See also: The rotation is for real, January fund flows confirm
Which stocks were in focus?
- Shares of Regeneron Pharmaceuticals Inc. REGN, +0.03% ticked up fractionally on Friday after the company said its COVID-19 antibody cocktail treatment generated $145.5 million in sales in the fourth quarter of 2020 as part of its earnings.
- A Food and Drug Administration advisory committee will meet Feb. 26 for an all-day meeting to discuss Johnson & Johnson‘s JNJ COVID-19 vaccine candidate. Shares of J&J gained 1.5%.
- Estee Lauder Companies EL, +7.81% reported a fiscal second-quarter profit that was well above expectations, as revenue also rose above forecasts, but provided a downbeat outlook for the current quarter as a resurgence in COVID-19 has led to renewed government restrictions. Shares rose 7.8%.

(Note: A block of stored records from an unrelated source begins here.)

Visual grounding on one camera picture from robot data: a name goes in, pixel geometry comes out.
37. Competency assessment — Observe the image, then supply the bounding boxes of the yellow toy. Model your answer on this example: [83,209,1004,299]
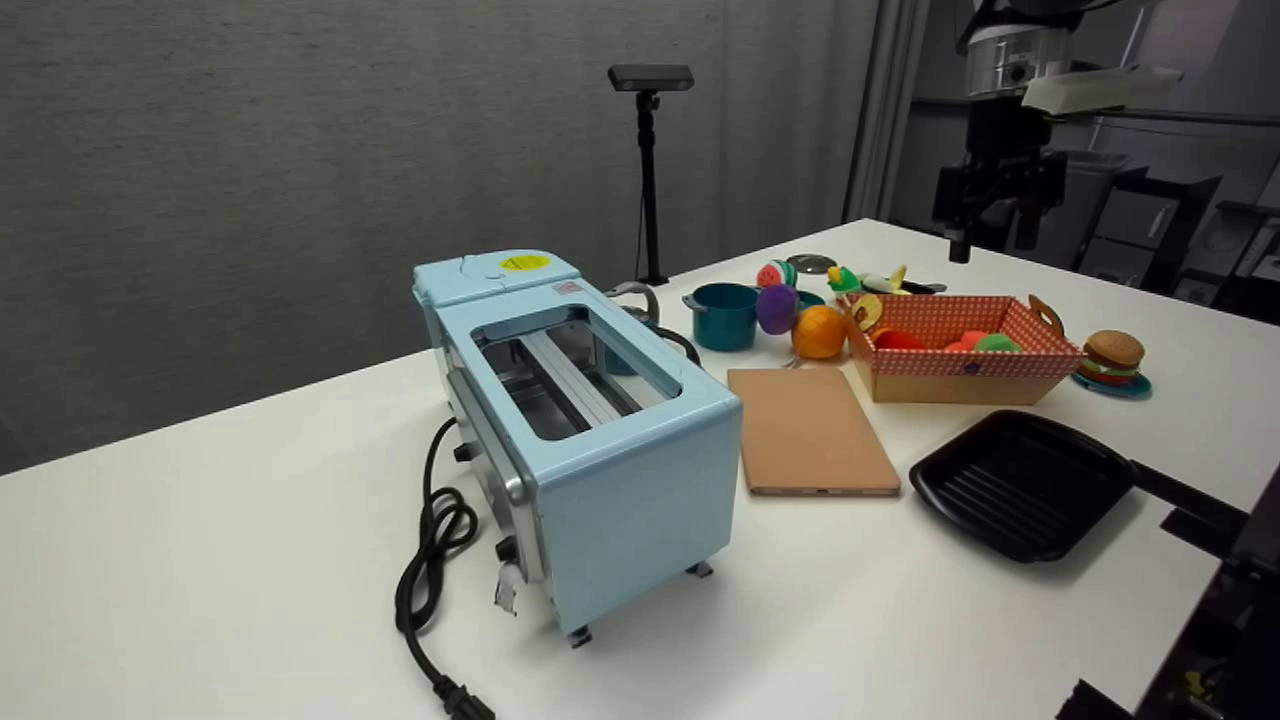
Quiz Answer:
[861,263,913,299]

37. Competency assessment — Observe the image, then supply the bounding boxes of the orange fruit toy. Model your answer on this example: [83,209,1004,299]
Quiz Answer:
[788,299,857,367]

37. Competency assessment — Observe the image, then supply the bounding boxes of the light blue toaster oven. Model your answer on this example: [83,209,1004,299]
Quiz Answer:
[408,244,747,653]

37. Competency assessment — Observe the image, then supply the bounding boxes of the pink green toy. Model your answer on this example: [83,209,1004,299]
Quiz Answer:
[753,258,802,294]

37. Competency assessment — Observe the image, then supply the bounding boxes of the black oven tray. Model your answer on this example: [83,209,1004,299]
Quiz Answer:
[908,406,1140,566]

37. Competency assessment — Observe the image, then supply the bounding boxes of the purple toy vegetable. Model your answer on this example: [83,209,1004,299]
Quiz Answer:
[753,281,802,340]

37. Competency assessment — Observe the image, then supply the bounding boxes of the red patterned cardboard basket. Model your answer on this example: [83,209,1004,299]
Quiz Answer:
[846,290,1088,406]

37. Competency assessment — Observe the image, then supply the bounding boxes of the teal toy pot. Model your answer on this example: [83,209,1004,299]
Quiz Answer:
[679,281,763,354]

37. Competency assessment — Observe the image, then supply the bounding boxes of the tan wooden cutting board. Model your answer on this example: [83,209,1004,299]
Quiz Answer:
[725,362,908,503]

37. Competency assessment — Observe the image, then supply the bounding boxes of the burger plush toy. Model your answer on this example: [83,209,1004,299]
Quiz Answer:
[1077,329,1149,391]

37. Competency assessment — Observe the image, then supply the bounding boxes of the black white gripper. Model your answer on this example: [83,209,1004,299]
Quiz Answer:
[933,99,1070,268]

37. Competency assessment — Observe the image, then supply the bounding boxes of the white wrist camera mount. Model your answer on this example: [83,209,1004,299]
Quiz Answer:
[1015,65,1182,118]

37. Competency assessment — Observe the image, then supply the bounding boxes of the long black tape strip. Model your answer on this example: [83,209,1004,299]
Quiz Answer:
[1127,455,1259,527]

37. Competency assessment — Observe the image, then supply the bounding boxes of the black office chair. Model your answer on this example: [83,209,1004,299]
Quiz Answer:
[1063,163,1225,299]

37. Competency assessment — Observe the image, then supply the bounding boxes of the black power cord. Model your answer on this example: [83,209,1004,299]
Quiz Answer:
[392,415,500,720]

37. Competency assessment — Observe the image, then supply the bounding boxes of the short black tape strip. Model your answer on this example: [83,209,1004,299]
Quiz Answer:
[1155,503,1249,563]
[1050,677,1140,720]

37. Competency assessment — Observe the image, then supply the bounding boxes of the red toy vegetable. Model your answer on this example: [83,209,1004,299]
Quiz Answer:
[873,329,938,354]

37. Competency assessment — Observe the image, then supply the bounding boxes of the teal round plate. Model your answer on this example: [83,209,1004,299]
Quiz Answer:
[1068,362,1155,405]

- Shares of Noble Midstream L.P. NBLX shot up 6.7% Friday, after Chevron Corp CVX, +0.29%. offered to buy the operator of midstream infrastructure assets, which is already majority owned by Chevron, in a deal that values Noble Midstream at about $1.13 billion. Chevron shares added 0.3% Friday.
- China’s Luckin Coffee filed for Chapter 15 bankruptcy in New York. All of its coffee chains will remain open, Luckin said in a statement.

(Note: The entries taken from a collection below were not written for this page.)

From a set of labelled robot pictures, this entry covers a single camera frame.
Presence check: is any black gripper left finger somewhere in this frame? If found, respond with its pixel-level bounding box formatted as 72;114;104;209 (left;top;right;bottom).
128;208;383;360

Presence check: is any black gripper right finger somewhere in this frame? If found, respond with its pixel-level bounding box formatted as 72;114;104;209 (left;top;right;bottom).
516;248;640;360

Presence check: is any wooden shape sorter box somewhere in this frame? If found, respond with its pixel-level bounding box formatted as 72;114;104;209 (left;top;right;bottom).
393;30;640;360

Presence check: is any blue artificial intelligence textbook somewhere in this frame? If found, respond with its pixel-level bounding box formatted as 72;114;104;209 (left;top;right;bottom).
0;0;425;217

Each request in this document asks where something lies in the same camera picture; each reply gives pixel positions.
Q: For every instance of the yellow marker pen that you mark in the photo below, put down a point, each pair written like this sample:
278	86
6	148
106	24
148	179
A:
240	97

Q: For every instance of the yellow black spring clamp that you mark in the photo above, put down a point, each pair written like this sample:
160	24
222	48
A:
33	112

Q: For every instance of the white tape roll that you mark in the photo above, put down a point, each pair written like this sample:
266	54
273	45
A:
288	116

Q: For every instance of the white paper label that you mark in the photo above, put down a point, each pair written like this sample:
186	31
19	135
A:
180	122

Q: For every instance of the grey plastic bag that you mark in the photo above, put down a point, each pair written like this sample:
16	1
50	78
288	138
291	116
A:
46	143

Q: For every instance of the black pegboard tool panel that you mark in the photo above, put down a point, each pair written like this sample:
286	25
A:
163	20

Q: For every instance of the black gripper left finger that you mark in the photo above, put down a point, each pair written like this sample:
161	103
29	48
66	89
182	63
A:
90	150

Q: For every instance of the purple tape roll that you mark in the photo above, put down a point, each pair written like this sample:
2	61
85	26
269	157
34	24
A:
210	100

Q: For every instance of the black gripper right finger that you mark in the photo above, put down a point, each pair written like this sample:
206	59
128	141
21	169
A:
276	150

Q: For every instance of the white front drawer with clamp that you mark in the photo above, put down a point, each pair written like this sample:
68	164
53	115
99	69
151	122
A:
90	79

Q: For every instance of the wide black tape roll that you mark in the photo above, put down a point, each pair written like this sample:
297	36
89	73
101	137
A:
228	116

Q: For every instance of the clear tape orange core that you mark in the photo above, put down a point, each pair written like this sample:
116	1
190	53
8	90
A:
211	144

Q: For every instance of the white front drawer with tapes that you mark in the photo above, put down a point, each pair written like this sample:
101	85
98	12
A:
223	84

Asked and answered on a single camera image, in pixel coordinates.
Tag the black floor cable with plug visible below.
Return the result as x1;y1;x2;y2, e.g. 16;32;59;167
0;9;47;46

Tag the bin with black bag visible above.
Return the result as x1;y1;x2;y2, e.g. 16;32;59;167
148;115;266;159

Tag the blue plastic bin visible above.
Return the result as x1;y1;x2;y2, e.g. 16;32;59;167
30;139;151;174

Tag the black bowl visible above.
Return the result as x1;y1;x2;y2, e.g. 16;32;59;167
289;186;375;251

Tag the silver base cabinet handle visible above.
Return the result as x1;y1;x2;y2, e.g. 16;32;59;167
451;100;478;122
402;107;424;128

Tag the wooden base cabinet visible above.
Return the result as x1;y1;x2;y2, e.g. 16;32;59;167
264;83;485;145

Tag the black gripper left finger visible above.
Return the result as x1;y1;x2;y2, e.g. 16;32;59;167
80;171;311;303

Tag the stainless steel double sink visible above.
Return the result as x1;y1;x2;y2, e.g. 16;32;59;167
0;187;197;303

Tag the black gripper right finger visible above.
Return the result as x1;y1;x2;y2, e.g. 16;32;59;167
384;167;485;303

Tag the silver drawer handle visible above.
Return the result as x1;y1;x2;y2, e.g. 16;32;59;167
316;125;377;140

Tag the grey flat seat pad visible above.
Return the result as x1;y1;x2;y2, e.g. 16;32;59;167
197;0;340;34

- Shares of Aurora Mobile Ltd. JG, +25.13% surged 37% Friday, after the China-based mobile developer service provider announced a partnership agreement with Kuaishou Technology, the TikTok rival backed by China-based technology giant Tencent Holdings Ltd. TCEHY, to improve advertising monetization efficiency.
- Ford Motor F, +1.23% reported an unexpected fourth-quarter profit. Shares rose 1.2%.

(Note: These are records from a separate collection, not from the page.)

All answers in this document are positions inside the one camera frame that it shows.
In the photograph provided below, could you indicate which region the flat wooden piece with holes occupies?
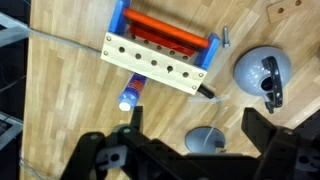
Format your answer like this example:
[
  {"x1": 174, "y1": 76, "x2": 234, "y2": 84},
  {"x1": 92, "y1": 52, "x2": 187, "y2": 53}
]
[{"x1": 266, "y1": 0, "x2": 313, "y2": 24}]

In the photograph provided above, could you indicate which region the grey cable across table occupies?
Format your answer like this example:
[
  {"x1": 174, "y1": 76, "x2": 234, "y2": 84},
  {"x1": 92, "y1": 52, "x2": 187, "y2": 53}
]
[{"x1": 29, "y1": 28, "x2": 103, "y2": 56}]

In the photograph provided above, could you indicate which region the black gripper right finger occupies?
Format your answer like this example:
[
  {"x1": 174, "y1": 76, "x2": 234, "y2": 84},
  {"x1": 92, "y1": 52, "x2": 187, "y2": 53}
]
[{"x1": 240, "y1": 107, "x2": 320, "y2": 180}]

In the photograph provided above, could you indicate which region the small black cylinder plug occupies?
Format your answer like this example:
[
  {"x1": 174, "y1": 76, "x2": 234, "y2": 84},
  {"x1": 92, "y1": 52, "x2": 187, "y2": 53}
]
[{"x1": 198, "y1": 83, "x2": 217, "y2": 100}]

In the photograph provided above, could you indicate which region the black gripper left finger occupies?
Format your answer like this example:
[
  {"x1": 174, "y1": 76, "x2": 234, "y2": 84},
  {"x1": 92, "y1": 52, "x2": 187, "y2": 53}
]
[{"x1": 61, "y1": 105, "x2": 158, "y2": 180}]

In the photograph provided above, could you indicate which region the grey metal bolt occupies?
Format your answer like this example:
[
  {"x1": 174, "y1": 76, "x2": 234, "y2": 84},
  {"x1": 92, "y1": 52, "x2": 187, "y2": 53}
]
[{"x1": 221, "y1": 25, "x2": 232, "y2": 49}]

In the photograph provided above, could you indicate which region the blue bottle white cap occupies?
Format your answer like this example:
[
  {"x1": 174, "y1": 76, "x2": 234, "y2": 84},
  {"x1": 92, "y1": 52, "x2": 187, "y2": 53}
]
[{"x1": 118, "y1": 73, "x2": 148, "y2": 112}]

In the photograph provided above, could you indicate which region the wooden toy toolbox orange handle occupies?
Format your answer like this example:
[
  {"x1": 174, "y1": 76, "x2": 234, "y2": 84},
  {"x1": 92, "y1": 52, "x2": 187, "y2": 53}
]
[{"x1": 100, "y1": 0, "x2": 222, "y2": 96}]

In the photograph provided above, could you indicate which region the grey metal frame bar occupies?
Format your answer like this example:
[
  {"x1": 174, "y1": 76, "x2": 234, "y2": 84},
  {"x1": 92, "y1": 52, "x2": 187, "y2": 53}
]
[
  {"x1": 0, "y1": 111, "x2": 25, "y2": 153},
  {"x1": 0, "y1": 12, "x2": 32, "y2": 48}
]

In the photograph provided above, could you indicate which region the translucent lamp cable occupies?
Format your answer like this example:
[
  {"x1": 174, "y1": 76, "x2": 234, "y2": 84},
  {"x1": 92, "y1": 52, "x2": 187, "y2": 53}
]
[{"x1": 188, "y1": 94, "x2": 231, "y2": 148}]

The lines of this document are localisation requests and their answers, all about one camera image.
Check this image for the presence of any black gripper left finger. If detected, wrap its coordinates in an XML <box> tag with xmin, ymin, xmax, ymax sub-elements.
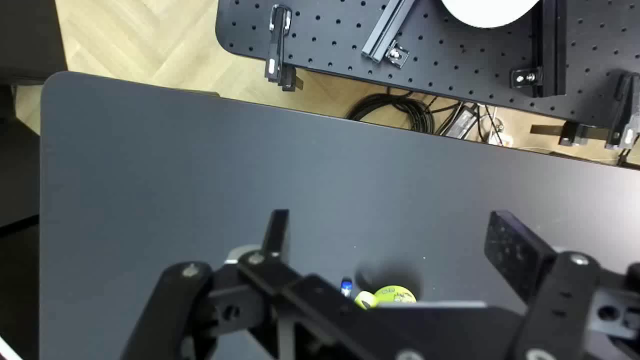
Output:
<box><xmin>121</xmin><ymin>209</ymin><xmax>306</xmax><ymax>360</ymax></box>

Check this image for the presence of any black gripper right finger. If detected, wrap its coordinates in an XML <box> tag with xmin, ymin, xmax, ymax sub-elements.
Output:
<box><xmin>485</xmin><ymin>209</ymin><xmax>640</xmax><ymax>360</ymax></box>

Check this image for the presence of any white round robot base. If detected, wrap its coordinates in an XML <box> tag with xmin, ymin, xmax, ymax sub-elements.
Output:
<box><xmin>439</xmin><ymin>0</ymin><xmax>540</xmax><ymax>32</ymax></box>

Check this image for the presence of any yellow-green mug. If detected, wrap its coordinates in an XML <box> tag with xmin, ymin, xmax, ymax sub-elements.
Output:
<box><xmin>352</xmin><ymin>283</ymin><xmax>420</xmax><ymax>313</ymax></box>

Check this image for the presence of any black table clamp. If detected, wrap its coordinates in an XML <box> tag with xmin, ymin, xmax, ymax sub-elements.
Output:
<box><xmin>262</xmin><ymin>4</ymin><xmax>304</xmax><ymax>95</ymax></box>
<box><xmin>601</xmin><ymin>69</ymin><xmax>640</xmax><ymax>152</ymax></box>

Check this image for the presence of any grey power adapter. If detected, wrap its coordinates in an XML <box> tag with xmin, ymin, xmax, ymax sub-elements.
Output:
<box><xmin>443</xmin><ymin>103</ymin><xmax>485</xmax><ymax>143</ymax></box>

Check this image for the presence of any black vertical extrusion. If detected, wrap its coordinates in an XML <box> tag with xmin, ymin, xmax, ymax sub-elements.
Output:
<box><xmin>508</xmin><ymin>0</ymin><xmax>570</xmax><ymax>97</ymax></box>

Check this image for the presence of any black perforated breadboard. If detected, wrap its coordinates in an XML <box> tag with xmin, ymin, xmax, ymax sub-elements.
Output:
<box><xmin>215</xmin><ymin>0</ymin><xmax>640</xmax><ymax>131</ymax></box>

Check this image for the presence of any silver aluminium extrusion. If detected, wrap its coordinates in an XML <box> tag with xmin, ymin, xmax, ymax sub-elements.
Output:
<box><xmin>360</xmin><ymin>0</ymin><xmax>418</xmax><ymax>71</ymax></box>

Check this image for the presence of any black cable bundle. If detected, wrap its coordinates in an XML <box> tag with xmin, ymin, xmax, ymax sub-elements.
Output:
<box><xmin>348</xmin><ymin>90</ymin><xmax>436</xmax><ymax>136</ymax></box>

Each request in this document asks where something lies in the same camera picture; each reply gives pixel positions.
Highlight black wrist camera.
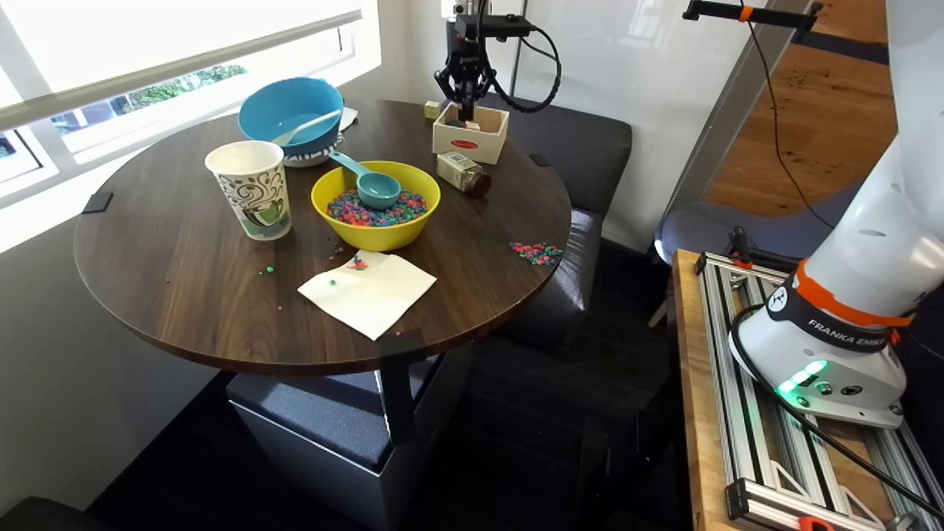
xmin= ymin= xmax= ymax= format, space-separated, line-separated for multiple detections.
xmin=474 ymin=10 xmax=536 ymax=43

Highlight white paper napkin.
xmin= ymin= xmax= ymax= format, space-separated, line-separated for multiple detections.
xmin=294 ymin=246 xmax=438 ymax=344

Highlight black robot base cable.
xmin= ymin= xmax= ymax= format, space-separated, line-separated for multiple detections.
xmin=722 ymin=299 xmax=944 ymax=524

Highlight dark leather armchair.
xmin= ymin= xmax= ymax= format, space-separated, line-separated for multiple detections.
xmin=441 ymin=86 xmax=638 ymax=354

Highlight black boom with orange clamps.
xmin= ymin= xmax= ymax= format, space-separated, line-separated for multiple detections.
xmin=682 ymin=0 xmax=894 ymax=63

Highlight flat black rectangular plate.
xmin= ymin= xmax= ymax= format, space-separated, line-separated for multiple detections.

- News Corp. NWS, +6.12% said late Thursday that its fiscal second-quarter was the most profitable quarter since the company’s reorganization seven-plus years ago, even as quarterly revenue declined by 3% from the year-ago quarter. Shares jumped more than 6%.
- Peloton Interactive Inc. PTON, -5.86% notched its first-ever quarter with revenue above $1 billion, but was weighed delays in shipping of its products. Shares closed nearly 6% lower.
How did other assets fare?
- The yield on the 10-year Treasury note TMUBMUSD10Y rose 2.5 basis points to about 1.172%, from 1.090% last Friday. Yields and bond prices move in opposite directions.
- The ICE U.S. Dollar Index, DXY, a measure of the currency against a basket of six major rivals, was down 0.6%, after being up by nearly 0.5% so far this week.
- Gold futures GCJ21 rose $21.80, or 1.2%, to settle at $1,813 an ounce.
- Oil futures rose, with the U.S. benchmark CL.1 CLH21, +1.49% gaining 62 cents, or 1.1%, to settle at $56.85 a barrel on the New York Mercantile Exchange.
- The Stoxx 600 Europe index SXXP closed unchanged, while London’s FTSE 100 UKX finished 0.2% lower.
- In Asian trade on Friday, the Shanghai Composite SHCOMP ended 0.2% lower, Hong Kong’s Hang Seng Index HSI gained 0.6% and Japan’s Nikkei 225 NIK rose1.5%.